Can EDA Tool Feedback Improve Verilog Generation by LLMs?

Jason Blocklove,Shailja Thakur,Benjamin Tan,Hammond Pearce,Siddharth Garg,Ramesh Karri
2024-11-02
Abstract:Traditionally, digital hardware designs are written in the Verilog hardware description language (HDL) and debugged manually by engineers. This can be time-consuming and error-prone for complex designs. Large Language Models (LLMs) are emerging as a potential tool to help generate fully functioning HDL code, but most works have focused on generation in the single-shot capacity: i.e., run and evaluate, a process that does not leverage debugging and as such does not adequately reflect a realistic development process. In this work we evaluate the ability of LLMs to leverage feedback from electronic design automation (EDA) tools to fix mistakes in their own generated Verilog. To accomplish this we present an open-source, highly customizable framework, AutoChip, which combines conversational LLMs with the output from Verilog compilers and simulations to iteratively generate and repair Verilog. To determine the success of these LLMs we leverage the VerilogEval benchmark set. We evaluate four state-of-the-art conversational LLMs, focusing on readily accessible commercial models. EDA tool feedback proved to be consistently more effective than zero-shot prompting only with GPT-4o, the most computationally complex model we evaluated. In the best case we observed a 5.8% increase in the number of successful designs with a 34.2% decrease in cost over the best zero-shot results. Mixing smaller models with this larger model at the end of the feedback iterations resulted in equally as much success as with GPT-4o using feedback, but for an additional 41.9% less cost (overall decrease in cost over zero-shot of 89.6%).

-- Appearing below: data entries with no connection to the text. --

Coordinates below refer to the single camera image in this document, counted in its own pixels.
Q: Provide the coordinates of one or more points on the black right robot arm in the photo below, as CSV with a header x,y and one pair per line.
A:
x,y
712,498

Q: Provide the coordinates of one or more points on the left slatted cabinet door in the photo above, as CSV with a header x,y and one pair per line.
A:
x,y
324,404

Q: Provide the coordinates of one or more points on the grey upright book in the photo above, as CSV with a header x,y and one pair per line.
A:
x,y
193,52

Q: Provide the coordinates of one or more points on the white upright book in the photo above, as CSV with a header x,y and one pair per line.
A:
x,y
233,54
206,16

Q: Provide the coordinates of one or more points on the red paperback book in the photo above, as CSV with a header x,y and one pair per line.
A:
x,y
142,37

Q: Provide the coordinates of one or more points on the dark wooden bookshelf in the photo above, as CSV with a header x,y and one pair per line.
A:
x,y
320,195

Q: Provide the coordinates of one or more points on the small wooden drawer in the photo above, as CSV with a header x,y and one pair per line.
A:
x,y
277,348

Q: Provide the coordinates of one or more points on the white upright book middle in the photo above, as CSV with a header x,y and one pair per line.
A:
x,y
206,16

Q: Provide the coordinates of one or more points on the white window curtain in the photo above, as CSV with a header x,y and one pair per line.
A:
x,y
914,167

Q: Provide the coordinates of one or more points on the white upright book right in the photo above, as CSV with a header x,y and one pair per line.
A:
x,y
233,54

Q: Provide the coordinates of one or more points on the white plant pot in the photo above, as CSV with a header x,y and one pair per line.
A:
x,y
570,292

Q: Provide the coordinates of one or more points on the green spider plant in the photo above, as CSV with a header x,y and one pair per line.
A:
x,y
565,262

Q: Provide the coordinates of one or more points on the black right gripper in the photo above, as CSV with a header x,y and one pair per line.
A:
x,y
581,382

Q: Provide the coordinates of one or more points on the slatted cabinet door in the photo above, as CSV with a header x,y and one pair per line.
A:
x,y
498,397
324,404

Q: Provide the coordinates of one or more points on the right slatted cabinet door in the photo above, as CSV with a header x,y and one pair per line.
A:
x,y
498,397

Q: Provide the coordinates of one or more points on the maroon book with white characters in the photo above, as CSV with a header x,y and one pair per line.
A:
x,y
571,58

Hardware Architecture,Artificial Intelligence,Programming Languages
What problem does this paper attempt to address?
The problem that this paper attempts to solve is: how to use the feedback from Electronic Design Automation (EDA) tools to improve the quality of Verilog code generated by Large Language Models (LLMs). Traditionally, digital hardware designs are written in Verilog Hardware Description Language (HDL) and manually debugged by engineers, which is a time - consuming and error - prone process. Although large language models can generate fully functional HDL code, most studies only focus on single - generation capabilities, that is, running and evaluation, without using the feedback in the debugging process, which does not fully reflect the actual development process. To improve this, the authors propose an open - source framework, AutoChip, which combines the output of conversational LLMs with Verilog compilers and simulation tools to iteratively generate and repair Verilog code. The main goal of the research is to evaluate whether LLMs can use the feedback from EDA tools to correct errors in the Verilog code they generate themselves, and to experimentally verify the impact of different feedback modes (such as "concise" and "full context") on code - generation quality and cost. Specifically, the paper explores the following six research questions: 1. **RQ1**: Can the feedback from hardware verification tools improve the HDL code generated by LLMs beyond zero - sample results? 2. **RQ2**: Do the number of iterations and the number of candidate responses affect the quality of the generated code and the number of correct implementations? 3. **RQ3**: What is the impact of code generation based on tool feedback on cost? 4. **RQ4**: Does the amount of context provided in the feedback affect the proportion of successful designs? 5. **RQ5**: Are LLMs more effective in solving certain types of hardware design problems than others? 6. **RQ6**: Can the mixed use of multiple LLMs with different capabilities during the design process improve the generation quality while reducing cost? Through these research questions, the paper aims to explore how to further automate the hardware design process, reduce the workload of designers, and improve the quality and efficiency of the generated code.